Our brain functions as a kind of board in which, when certain buttons are lit, others are deactivated, thus allowing a delicate balance and a process of self-regulation that makes life possible. If it fails to self-regulate, it would lead the body to a process of chronic stress. Thing that could generate inflammation in the system, predisposing to the activation of genes that can develop many diseases, such as arthritis, fibromyalgia, hypertension, heart disease, cancer, anxiety disorders, etc.

The practice of Meditation allows the parasympathetic system to be activated, and in this way the body and the mind enter into deep states of relaxation, deactivating the response to stress, resulting in a wonderful resource for the creation of health.
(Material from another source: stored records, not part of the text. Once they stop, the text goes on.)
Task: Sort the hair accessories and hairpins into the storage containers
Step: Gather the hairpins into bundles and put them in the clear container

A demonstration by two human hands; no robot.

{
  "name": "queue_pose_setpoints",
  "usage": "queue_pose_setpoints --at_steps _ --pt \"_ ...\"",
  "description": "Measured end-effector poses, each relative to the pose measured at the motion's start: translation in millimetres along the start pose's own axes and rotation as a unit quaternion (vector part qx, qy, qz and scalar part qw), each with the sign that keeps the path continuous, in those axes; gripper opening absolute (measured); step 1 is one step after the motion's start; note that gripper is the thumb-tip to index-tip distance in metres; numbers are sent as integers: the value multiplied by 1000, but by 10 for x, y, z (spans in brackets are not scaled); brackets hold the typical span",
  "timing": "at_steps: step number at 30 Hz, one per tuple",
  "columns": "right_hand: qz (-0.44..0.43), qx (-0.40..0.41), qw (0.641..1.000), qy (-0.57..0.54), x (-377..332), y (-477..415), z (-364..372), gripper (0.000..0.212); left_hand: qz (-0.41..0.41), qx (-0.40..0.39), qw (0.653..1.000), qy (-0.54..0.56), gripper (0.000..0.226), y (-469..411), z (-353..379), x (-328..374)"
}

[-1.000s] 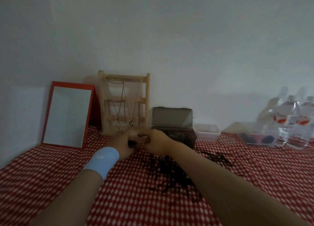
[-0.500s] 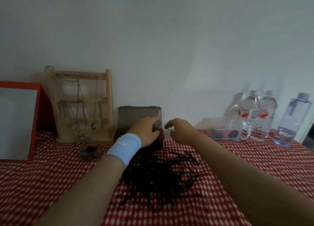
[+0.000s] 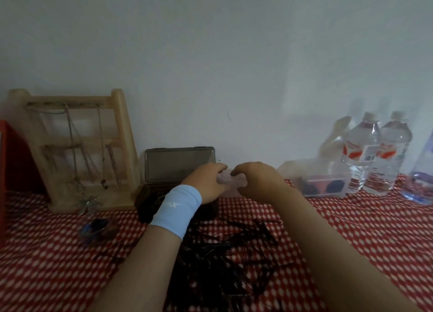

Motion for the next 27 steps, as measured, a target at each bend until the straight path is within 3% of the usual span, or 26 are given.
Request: queue_pose_setpoints --at_steps 4,10,15,18,22,27 --pt "-39 -12 999 -16 -90 -20 -212 31 8 40 998 52 56 5 -71 -48" --pt "-85 62 994 -27 -231 2 -393 39 -8 117 983 140 55 14 -308 -100" --pt "-127 114 984 -60 -361 15 -400 40 -62 91 971 211 59 12 -372 -232" --pt "-112 127 983 -71 -366 30 -449 39 -50 78 961 261 58 27 -359 -240" --pt "-87 155 971 -158 -172 22 -560 30 -19 38 952 303 88 29 -305 -259" --pt "-21 353 928 -115 103 126 -744 25 37 -5 942 335 106 47 -229 -149"
Point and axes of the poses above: each hand's wrist, its own y-axis away from the middle knuckle, its own z-axis out of the palm, x = y × z, the point moved 7 cm from there along -y, towards the middle knuckle, and after that the axes turned 11 degrees about -y, right-handed, at the moved point
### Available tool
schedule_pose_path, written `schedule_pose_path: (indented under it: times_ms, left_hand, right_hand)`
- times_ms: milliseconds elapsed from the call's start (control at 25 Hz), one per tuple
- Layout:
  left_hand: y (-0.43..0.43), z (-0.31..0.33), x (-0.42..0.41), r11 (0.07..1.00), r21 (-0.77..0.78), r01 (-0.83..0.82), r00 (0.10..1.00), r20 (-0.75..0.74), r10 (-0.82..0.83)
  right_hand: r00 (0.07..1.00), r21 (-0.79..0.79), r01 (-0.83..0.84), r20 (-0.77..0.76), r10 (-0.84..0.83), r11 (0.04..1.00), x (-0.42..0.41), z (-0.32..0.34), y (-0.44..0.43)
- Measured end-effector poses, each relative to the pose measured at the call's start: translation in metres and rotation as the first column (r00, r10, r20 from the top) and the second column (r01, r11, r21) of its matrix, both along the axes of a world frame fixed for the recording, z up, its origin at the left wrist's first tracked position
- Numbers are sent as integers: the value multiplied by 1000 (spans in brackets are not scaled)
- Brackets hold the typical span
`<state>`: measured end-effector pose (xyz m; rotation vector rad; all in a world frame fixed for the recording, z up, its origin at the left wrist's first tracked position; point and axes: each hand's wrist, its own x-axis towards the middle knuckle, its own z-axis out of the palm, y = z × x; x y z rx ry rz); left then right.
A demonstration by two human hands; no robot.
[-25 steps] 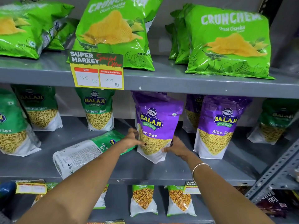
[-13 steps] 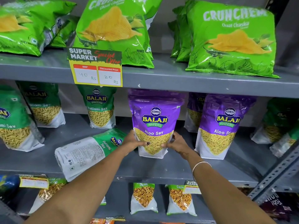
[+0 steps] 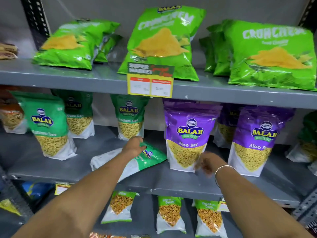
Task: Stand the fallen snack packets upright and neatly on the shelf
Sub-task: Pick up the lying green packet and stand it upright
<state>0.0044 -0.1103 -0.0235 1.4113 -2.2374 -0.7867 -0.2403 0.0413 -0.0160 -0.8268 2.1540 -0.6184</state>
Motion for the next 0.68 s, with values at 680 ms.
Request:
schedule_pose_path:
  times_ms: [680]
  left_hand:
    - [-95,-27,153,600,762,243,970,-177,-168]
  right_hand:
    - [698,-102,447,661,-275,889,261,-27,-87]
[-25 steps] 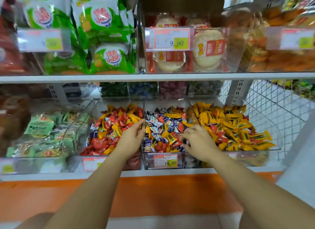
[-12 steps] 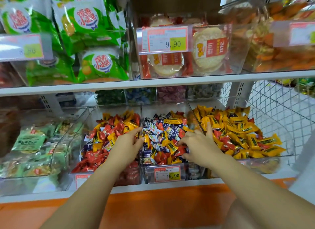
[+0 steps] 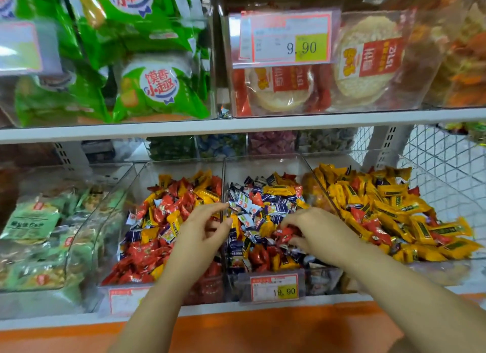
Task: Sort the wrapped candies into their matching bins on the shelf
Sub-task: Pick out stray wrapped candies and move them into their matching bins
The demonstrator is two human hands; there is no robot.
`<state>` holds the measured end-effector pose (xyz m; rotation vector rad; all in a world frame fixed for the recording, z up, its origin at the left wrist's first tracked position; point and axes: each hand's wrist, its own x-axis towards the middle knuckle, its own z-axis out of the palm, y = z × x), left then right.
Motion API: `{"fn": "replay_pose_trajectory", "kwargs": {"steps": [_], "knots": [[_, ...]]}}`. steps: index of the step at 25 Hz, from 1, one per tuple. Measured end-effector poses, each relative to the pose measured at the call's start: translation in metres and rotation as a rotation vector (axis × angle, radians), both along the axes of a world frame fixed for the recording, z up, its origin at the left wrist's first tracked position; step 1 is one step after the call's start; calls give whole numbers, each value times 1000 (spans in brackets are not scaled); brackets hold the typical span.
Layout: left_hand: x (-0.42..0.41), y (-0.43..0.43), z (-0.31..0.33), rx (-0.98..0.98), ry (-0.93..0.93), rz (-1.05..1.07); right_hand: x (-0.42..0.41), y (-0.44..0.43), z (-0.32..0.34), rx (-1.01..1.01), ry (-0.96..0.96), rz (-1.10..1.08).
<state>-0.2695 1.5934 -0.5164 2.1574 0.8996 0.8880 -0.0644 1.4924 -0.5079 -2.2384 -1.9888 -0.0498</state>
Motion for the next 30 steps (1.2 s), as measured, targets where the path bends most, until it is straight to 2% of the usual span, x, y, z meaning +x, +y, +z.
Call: {"fn": "replay_pose_trajectory", "kwargs": {"steps": [8, 11, 15, 18, 25, 30], "knots": [[-22, 14, 8, 116, 74, -72, -23, 9, 20, 279, 280, -45], [-52, 22, 15, 136, 49, 39, -60, 33, 27, 323, 400, 28], [-85, 33, 18, 112, 19, 184, -97, 78, 27, 332, 346, 56], [-88, 39, 17, 106, 25, 187, -101, 97, 27, 288, 266, 53], [-55, 37, 9, 91, 55, 64, -45, 62, 16, 270, 488, -62], [-22, 26, 7, 172, 136, -42, -29, 33, 3, 40, 437, 79]]}}
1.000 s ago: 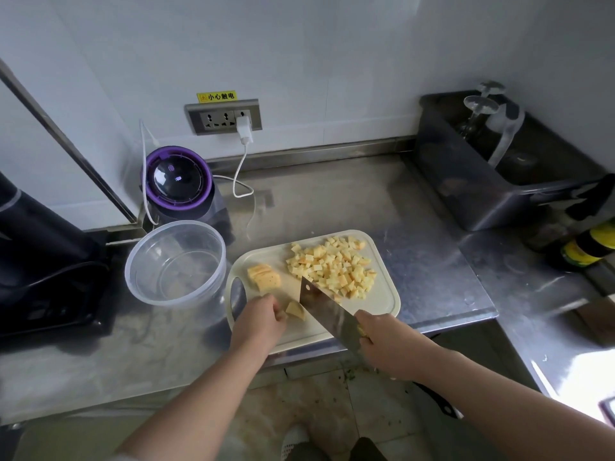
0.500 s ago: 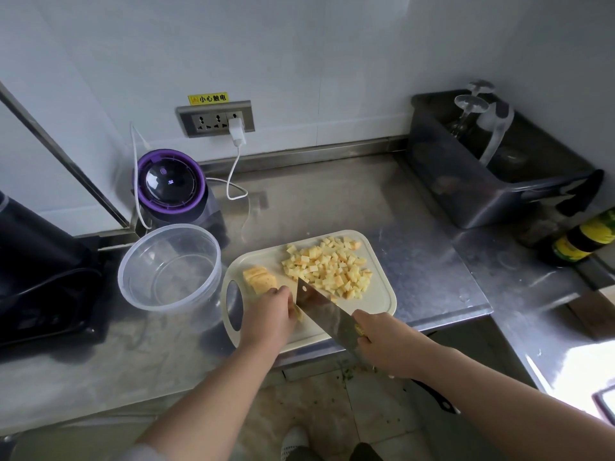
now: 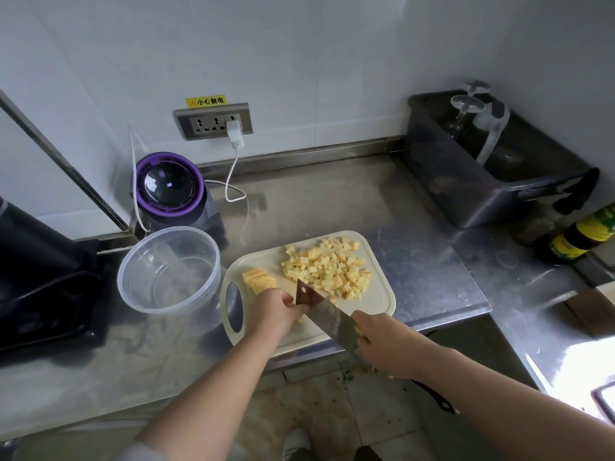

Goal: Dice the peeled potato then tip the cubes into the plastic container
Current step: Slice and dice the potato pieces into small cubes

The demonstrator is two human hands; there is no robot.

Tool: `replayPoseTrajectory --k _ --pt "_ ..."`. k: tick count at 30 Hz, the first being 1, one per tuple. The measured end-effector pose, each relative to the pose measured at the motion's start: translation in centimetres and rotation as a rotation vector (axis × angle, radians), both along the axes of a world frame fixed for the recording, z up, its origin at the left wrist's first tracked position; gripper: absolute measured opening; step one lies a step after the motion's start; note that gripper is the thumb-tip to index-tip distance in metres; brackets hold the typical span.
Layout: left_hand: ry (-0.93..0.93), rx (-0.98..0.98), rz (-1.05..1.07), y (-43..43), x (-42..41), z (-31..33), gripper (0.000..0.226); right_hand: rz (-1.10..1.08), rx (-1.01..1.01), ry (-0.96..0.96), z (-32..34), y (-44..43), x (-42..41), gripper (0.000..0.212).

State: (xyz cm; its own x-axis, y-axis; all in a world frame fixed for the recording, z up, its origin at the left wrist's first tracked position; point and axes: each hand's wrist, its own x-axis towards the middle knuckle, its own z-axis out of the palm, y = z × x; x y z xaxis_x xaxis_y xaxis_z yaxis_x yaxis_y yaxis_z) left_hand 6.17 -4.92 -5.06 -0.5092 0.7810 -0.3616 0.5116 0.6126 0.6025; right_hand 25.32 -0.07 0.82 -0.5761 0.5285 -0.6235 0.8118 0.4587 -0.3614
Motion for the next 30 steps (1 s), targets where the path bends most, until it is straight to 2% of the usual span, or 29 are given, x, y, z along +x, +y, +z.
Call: replayPoseTrajectory --k 4,9,13,16,23,30 --pt "0.092 0.039 -0.041 -0.3 -1.9 -0.3 0.022 -0.029 0.015 0.018 0.0 0.1 0.3 0.025" --pt "0.240 -0.038 -0.524 -0.4 -2.6 0.1 0.047 -0.073 0.051 0.015 -0.2 0.3 0.7 0.022" --pt "0.344 -0.124 -0.712 0.2 -2.5 0.1 0.044 -0.074 0.062 0.026 -0.1 0.4 1.0 0.021" --pt "0.332 -0.110 -0.740 0.7 -2.5 0.2 0.035 -0.080 0.078 0.027 -0.2 0.4 1.2 0.015" --pt "0.337 -0.086 -0.716 1.1 -2.6 0.0 0.033 -0.084 0.068 0.029 0.0 0.5 1.0 0.011" --pt "0.232 -0.037 -0.619 1.6 -2.4 -0.2 0.022 -0.098 0.054 0.020 -0.4 0.6 0.7 0.021"
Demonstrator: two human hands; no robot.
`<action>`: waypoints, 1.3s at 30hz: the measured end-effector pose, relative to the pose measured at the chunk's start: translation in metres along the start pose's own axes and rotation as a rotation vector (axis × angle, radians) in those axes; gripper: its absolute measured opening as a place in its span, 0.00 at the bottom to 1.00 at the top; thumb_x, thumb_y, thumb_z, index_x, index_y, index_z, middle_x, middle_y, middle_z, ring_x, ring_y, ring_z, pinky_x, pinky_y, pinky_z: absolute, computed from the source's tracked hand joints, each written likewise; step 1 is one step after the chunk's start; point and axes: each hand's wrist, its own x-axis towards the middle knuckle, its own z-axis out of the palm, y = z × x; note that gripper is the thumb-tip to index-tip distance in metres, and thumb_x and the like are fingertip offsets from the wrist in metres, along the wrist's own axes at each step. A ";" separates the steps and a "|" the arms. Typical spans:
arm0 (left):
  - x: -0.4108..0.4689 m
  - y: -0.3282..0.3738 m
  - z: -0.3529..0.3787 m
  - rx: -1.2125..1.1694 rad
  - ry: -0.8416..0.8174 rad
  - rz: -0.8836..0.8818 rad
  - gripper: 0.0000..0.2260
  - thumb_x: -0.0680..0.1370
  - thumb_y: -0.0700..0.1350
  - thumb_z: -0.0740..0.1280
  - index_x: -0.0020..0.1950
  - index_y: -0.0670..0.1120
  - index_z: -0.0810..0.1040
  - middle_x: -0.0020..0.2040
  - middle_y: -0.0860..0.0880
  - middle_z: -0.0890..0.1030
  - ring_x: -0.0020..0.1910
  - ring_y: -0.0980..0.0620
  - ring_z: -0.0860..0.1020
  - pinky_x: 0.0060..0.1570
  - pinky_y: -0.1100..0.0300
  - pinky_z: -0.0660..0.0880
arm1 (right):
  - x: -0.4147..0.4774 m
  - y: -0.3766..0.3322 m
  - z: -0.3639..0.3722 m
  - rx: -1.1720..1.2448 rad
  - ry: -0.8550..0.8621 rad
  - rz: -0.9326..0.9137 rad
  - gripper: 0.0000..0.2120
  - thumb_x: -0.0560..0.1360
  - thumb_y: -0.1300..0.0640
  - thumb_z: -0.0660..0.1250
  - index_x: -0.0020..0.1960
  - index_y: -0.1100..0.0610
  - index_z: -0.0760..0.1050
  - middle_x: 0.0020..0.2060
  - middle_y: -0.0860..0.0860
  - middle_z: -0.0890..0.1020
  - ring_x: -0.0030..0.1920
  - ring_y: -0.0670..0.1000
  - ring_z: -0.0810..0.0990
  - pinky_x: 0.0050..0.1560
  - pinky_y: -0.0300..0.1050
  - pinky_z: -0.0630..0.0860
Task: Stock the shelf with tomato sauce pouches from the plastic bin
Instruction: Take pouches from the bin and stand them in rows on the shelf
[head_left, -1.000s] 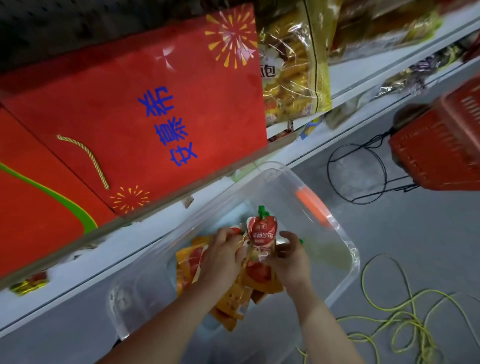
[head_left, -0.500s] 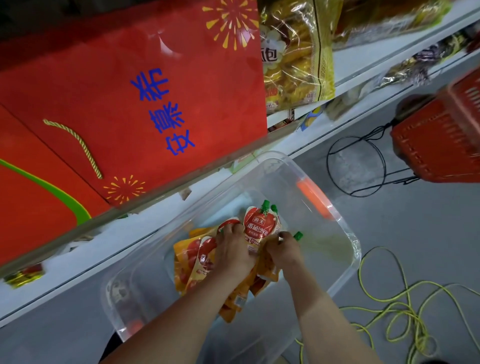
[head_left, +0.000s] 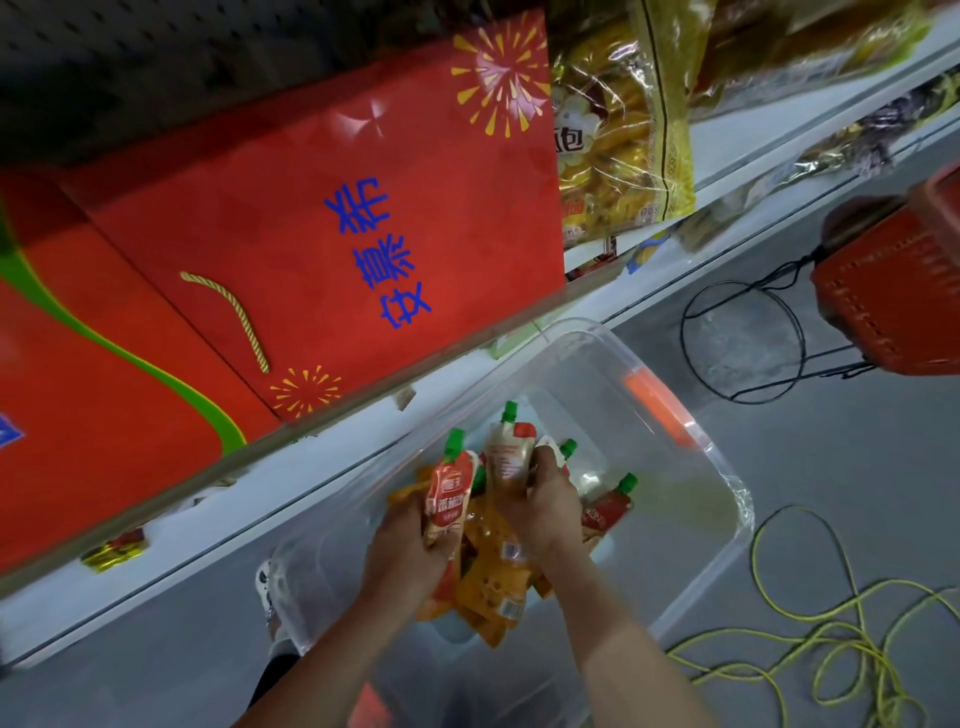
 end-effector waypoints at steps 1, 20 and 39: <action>-0.005 -0.003 0.000 -0.033 -0.022 -0.018 0.21 0.75 0.49 0.70 0.67 0.51 0.72 0.60 0.47 0.79 0.59 0.45 0.78 0.56 0.55 0.73 | -0.005 -0.003 0.000 -0.020 0.048 -0.020 0.16 0.75 0.54 0.67 0.61 0.55 0.70 0.50 0.56 0.83 0.48 0.61 0.82 0.41 0.47 0.73; -0.043 -0.007 -0.033 -0.296 -0.204 -0.099 0.22 0.79 0.55 0.63 0.73 0.53 0.64 0.65 0.50 0.77 0.61 0.48 0.78 0.60 0.53 0.75 | -0.002 0.005 0.007 -0.227 -0.119 0.033 0.48 0.63 0.53 0.80 0.74 0.49 0.56 0.66 0.57 0.69 0.61 0.62 0.75 0.58 0.55 0.77; -0.178 0.078 -0.205 -0.666 0.192 0.231 0.02 0.80 0.46 0.65 0.52 0.52 0.76 0.46 0.55 0.82 0.47 0.54 0.81 0.46 0.62 0.76 | -0.161 -0.123 -0.148 0.631 -0.307 -0.196 0.27 0.72 0.45 0.74 0.66 0.53 0.69 0.55 0.54 0.82 0.54 0.55 0.83 0.58 0.56 0.80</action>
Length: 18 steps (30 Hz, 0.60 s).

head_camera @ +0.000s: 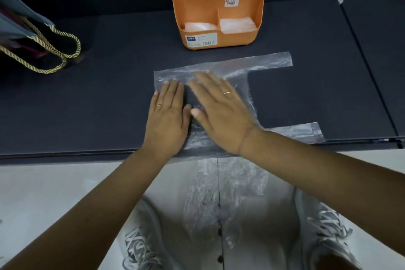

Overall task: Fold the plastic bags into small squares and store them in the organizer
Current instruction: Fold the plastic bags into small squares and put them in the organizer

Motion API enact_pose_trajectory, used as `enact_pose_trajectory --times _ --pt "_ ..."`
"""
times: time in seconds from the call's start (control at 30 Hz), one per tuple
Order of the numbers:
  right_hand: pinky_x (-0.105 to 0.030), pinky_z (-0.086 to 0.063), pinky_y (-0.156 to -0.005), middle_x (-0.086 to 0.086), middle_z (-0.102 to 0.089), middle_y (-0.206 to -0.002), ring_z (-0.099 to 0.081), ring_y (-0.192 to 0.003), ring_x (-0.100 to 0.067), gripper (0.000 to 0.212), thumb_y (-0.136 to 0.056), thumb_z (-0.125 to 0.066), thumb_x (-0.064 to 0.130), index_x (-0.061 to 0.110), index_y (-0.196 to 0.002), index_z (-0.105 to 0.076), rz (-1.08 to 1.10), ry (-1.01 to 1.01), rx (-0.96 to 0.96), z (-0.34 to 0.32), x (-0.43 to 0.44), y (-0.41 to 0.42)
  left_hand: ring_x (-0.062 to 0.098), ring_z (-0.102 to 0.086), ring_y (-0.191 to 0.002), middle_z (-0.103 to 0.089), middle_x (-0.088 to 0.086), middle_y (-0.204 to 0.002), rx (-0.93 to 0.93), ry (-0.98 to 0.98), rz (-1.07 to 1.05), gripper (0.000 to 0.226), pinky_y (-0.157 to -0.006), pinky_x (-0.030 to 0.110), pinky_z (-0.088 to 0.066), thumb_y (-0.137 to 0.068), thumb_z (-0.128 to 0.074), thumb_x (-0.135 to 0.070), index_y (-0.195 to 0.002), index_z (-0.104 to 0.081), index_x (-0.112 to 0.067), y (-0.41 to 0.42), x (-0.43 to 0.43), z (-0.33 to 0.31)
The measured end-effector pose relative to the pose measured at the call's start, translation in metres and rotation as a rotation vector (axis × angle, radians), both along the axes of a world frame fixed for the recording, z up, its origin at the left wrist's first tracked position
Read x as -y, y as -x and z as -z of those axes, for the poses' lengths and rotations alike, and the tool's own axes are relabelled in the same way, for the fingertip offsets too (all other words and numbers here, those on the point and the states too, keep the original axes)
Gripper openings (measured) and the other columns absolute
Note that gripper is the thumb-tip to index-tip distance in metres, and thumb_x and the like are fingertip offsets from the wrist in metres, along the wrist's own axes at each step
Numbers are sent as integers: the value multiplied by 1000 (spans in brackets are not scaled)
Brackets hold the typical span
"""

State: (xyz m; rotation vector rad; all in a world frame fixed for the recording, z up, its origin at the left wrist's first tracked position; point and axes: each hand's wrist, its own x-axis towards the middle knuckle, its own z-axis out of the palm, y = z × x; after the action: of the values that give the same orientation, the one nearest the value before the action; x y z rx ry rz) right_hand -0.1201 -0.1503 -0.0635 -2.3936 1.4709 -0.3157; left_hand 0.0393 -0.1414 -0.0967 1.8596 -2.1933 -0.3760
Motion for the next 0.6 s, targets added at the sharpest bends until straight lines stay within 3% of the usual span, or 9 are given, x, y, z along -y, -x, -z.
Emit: enact_pose_trajectory --times 0.07,0.13,0.3,0.47,0.6 --pt "-36 13 -119 -2 5 -163 11 -149 -17 66 -102 -25 50 18 -155 -3 -3 -53 -143 20 15 -6 19 0 -152 -6 8 -164 123 -63 17 78 -120 31 10 -92 -1 -51 -156 -11 -9 -3 7 13" --pt "-42 12 -119 -1 11 -162 16 -148 -18 73 -97 -17 61 21 -154 4 61 -72 -270 36 30 10 15 8 -151 4 4 -165 208 -76 8 80 -120 31 12 -90 6 -56 -157 -2 -12 -7 9 19" --pt "-42 7 -120 -1 5 -163 7 -149 -19 79 -92 -6 67 19 -156 -1 338 -83 -345 46 36 94 13 12 -150 10 1 -164 275 -109 -17 79 -118 30 15 -93 2 -61 -156 6 -14 -18 4 18" --pt "-42 2 -121 -9 -7 -162 -2 -150 -23 96 -81 -6 71 10 -154 -13 496 -51 -176 43 23 144 15 7 -151 0 4 -165 203 -78 -16 85 -117 30 19 -90 2 -65 -156 -5 -11 -28 -9 14" --pt "-39 -6 -121 -8 -17 -160 -12 -148 -22 88 -87 -31 68 8 -151 -25 172 -40 80 32 -31 106 23 -12 -151 -20 9 -161 147 57 277 83 -122 44 -4 -97 -17 -68 -153 -26 -7 -18 -55 12"
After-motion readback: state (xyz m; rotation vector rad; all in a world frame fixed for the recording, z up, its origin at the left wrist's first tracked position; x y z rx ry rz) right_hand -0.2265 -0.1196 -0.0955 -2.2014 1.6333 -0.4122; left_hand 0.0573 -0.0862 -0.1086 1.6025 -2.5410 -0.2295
Researchers from the University of California at Los Angeles (UCLA) observed that in the brains of the meditators there were some enlarged areas, all regions associated with the regulation of emotions. Explaining in this way, the tendency in meditators to emotional stability, serenity, positivism and low reactivity. They also recorded, in people who meditated regularly for years, a thickening of the cerebral cortex, favoring communication between cells of the nervous system and their regeneration.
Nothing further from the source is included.